Smalltalk/X Webserver

Documentation of class 'CharacterEncoderImplementations::ISO10646_to_UTF8_MAC':

Class: ISO10646_to_UTF8_MAC (in CharacterEncoderImplementations)

Inheritance
Description
Class protocol
- initialization
Instance protocol
- encoding & decoding
- queries

Inheritance:

   Object
   |
   +--CharacterEncoder
      |
      +--CharacterEncoderImplementations::VariableBytesEncoder
         |
         +--CharacterEncoderImplementations::ISO10646_to_UTF8
            |
            +--CharacterEncoderImplementations::ISO10646_to_UTF8_MAC

Package:: stx:libbasic

Category:: Collections-Text-Encodings

Version:: rev: 1.14 date: 2023/05/24 08:33:23; user: stefan; file: CharacterEncoderImplementations__ISO10646_to_UTF8_MAC.st directory: libbasic; module: stx stc-classLibrary: libbasic

Description:

UTF-8 can encode some diacritical characters (umlauts) in multiple ways:
    - either with a single uniode (e.g. ae -> ä -> &#228 -> C3 A4)
    - or as so called 'Normalization Form canonical Decomposition', i.e. as a regular 'a' followed by a
      combining diacritical mark (for example: acute).

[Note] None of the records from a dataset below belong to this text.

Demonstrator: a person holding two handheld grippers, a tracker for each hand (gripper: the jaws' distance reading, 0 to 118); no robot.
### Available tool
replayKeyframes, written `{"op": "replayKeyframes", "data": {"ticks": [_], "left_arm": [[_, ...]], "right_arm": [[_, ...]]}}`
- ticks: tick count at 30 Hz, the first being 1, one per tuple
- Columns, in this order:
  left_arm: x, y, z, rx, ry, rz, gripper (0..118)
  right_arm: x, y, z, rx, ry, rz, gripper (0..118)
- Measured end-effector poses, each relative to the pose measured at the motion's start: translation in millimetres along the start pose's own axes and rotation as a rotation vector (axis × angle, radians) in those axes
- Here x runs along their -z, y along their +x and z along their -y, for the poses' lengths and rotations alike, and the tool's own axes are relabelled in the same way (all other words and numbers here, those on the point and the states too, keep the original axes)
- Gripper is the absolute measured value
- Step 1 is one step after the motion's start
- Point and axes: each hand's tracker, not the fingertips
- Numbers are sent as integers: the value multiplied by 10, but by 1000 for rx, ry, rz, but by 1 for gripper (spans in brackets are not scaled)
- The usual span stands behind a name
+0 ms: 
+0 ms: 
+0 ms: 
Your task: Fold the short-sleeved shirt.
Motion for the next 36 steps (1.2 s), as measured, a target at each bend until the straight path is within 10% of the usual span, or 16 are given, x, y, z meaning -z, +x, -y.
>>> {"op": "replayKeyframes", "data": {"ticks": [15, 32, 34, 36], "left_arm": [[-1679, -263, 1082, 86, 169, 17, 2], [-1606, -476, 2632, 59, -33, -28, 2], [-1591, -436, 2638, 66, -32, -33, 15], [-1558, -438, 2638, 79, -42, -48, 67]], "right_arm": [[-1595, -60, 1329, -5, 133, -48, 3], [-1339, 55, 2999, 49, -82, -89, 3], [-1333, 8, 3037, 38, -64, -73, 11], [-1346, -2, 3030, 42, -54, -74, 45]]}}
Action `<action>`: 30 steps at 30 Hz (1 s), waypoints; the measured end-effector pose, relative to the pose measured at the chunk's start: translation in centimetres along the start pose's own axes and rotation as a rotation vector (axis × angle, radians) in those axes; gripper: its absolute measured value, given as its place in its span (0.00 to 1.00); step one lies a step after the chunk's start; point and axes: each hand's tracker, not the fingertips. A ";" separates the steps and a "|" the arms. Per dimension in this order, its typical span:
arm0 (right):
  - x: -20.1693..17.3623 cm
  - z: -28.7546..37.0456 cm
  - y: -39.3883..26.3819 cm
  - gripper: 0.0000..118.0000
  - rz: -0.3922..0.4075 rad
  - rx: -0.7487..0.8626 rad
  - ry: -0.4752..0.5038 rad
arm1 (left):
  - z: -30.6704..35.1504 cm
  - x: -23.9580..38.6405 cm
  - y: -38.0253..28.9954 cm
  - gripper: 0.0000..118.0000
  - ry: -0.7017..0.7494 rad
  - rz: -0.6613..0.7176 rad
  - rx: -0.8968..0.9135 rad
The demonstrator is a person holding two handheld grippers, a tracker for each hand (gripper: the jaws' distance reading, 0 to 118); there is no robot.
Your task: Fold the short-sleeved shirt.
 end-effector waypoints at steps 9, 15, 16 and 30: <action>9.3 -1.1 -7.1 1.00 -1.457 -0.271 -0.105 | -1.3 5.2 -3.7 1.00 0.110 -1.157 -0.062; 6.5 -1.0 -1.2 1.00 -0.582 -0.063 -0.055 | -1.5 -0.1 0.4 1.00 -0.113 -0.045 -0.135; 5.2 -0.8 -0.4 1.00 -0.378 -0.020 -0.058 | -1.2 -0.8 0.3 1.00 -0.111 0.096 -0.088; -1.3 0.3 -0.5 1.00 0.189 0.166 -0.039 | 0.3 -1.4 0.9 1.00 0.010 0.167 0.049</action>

MAC OSX needs the second form for its file names.
However, OSX does not decompose the ranges U+2000-U+2FFF, U+F900-U+FAFF and U+2F800-U+2FAFF.

This is a q&d hack, to at least support the first page (latin1) characters.
Will be enhanced for the 2nd and 3rd unicode page, when I find time.

[caveat:]
    only a small subset of multi-composes are supported yet (for example: trema plus acute)


[instance variables:]

[class variables:]
    ComposeMap DecomposeMap

copyrightCOPYRIGHT (c) 2015 by eXept Software AG
             All Rights Reserved

This software is furnished under a license and may be used
only in accordance with the terms of that license and with the
inclusion of the above copyright notice.   This software may not
be provided or otherwise made available to, or used by, any
other person.  No title to or ownership of the software is
hereby transferred.

Class protocol:

initialization

initializeDecomposeMap: the map which decomposes a diacritical character into its two components

Instance protocol:

encoding & decoding

compositionOf: baseChar with: diacriticalChar to: outStream

compose two characters into one
a + umlaut-diacritic-mark -> ä.

decodeString: aStringOrByteCollection

return a Unicode string from the passed in UTF-8-MAC encoded string.
This is UTF-8 with compose-characters decomposed
(i.e. as separate codes, not as single combined characters).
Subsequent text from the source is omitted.